= TO DO =
Whenever a line in the data holds the string "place", pull that line out.
━━━━
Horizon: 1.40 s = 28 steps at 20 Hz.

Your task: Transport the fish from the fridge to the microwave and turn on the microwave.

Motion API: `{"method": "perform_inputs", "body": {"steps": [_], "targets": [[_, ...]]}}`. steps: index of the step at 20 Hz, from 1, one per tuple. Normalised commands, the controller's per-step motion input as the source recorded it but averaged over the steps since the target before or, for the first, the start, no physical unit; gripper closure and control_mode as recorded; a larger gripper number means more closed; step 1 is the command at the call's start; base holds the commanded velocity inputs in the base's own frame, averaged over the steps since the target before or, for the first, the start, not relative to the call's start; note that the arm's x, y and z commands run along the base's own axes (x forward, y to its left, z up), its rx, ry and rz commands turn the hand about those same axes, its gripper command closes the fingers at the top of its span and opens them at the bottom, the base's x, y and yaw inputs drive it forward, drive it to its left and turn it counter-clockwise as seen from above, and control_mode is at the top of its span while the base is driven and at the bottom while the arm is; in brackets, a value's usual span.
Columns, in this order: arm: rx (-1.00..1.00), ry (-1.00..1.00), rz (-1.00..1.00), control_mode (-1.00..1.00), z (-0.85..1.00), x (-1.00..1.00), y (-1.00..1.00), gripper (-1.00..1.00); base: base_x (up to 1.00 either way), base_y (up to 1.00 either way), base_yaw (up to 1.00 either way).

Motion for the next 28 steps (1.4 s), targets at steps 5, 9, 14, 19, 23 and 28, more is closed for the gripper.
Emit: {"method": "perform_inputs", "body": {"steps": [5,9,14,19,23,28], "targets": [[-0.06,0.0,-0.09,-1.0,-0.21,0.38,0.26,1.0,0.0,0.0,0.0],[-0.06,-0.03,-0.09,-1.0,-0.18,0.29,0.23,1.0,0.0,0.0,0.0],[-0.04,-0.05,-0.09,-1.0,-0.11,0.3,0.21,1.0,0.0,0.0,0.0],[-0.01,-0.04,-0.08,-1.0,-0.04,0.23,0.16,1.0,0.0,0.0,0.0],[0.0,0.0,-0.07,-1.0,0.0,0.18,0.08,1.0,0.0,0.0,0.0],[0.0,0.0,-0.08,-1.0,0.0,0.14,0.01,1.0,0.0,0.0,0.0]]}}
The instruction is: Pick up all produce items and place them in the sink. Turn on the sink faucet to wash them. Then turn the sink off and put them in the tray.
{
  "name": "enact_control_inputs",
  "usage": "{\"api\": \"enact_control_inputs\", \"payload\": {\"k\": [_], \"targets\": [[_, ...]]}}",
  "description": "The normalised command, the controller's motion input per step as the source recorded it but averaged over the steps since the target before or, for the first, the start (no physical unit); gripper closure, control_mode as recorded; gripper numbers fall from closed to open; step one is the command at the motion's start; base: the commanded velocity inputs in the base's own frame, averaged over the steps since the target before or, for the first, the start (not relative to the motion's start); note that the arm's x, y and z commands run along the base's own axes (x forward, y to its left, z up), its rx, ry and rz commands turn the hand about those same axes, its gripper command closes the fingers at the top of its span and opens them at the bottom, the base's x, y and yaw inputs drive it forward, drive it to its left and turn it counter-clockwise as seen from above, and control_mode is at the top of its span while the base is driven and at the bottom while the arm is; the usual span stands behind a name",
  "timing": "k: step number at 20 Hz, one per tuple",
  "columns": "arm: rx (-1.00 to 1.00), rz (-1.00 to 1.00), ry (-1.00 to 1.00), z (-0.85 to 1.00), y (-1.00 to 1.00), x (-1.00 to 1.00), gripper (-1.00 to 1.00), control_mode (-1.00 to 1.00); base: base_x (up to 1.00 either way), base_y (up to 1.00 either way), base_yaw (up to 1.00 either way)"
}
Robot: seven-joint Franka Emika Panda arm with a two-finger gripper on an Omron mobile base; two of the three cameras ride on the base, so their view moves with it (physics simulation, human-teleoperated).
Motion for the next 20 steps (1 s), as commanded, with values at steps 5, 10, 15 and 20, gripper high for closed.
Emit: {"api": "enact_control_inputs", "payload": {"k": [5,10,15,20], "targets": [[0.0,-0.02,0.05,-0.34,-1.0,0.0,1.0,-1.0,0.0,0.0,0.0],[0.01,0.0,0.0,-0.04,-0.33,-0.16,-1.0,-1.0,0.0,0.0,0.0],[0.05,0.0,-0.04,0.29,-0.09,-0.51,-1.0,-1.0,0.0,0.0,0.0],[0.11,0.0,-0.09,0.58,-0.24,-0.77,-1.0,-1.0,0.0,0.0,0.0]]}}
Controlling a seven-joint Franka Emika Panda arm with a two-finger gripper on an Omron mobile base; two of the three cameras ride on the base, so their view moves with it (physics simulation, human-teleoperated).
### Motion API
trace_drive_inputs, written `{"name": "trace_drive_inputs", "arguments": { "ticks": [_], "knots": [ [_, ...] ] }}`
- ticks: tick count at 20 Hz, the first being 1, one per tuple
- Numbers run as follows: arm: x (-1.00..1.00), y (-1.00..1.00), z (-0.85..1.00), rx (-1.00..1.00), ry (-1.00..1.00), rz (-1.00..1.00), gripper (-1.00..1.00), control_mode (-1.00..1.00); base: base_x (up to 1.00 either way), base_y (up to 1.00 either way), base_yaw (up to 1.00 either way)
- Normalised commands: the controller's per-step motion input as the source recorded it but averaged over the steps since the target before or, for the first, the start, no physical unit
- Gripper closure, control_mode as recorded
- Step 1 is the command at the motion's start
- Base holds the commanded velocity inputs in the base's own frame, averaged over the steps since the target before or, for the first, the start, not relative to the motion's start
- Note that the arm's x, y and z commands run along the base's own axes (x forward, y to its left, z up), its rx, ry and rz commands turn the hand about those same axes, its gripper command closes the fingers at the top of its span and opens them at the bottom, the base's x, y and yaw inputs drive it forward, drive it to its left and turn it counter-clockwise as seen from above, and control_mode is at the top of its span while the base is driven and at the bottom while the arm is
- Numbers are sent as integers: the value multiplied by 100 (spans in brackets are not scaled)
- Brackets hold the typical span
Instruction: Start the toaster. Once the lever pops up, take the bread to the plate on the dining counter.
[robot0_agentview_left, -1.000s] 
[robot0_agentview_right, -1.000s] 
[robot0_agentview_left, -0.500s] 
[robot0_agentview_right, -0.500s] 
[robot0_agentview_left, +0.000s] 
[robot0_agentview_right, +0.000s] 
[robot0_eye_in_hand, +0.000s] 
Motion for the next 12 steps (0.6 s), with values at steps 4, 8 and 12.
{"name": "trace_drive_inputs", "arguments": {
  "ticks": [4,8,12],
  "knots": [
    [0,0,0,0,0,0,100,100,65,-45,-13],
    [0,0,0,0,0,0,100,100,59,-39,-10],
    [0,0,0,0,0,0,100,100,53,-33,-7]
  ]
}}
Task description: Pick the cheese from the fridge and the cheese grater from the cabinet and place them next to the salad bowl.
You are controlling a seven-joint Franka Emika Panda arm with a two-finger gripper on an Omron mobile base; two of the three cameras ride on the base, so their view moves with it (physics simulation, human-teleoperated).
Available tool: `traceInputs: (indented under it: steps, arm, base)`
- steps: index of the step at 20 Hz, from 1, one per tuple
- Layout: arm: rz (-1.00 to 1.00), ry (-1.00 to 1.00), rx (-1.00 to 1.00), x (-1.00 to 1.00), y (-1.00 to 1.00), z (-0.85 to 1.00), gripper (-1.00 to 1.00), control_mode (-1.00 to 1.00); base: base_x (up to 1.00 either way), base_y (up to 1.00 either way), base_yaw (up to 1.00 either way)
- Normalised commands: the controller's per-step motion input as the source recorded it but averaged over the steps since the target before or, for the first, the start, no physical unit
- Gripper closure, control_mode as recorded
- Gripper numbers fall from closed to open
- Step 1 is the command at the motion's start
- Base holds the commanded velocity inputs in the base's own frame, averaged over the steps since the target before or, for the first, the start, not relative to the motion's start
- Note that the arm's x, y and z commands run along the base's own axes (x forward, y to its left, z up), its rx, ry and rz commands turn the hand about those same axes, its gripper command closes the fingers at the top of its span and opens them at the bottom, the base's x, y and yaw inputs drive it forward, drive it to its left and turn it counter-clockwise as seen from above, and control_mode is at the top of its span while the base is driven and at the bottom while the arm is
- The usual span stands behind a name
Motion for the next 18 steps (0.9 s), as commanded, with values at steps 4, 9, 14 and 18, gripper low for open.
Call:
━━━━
= RESPONSE TO THE TASK =
The instruction is: Pick up all produce items and place them in the sink. Turn on the sink faucet to wash them. Then turn the sink off and put them in the tray.
Task description: Pick the cheese from the fridge and the cheese grater from the cabinet and place them next to the salad bowl.

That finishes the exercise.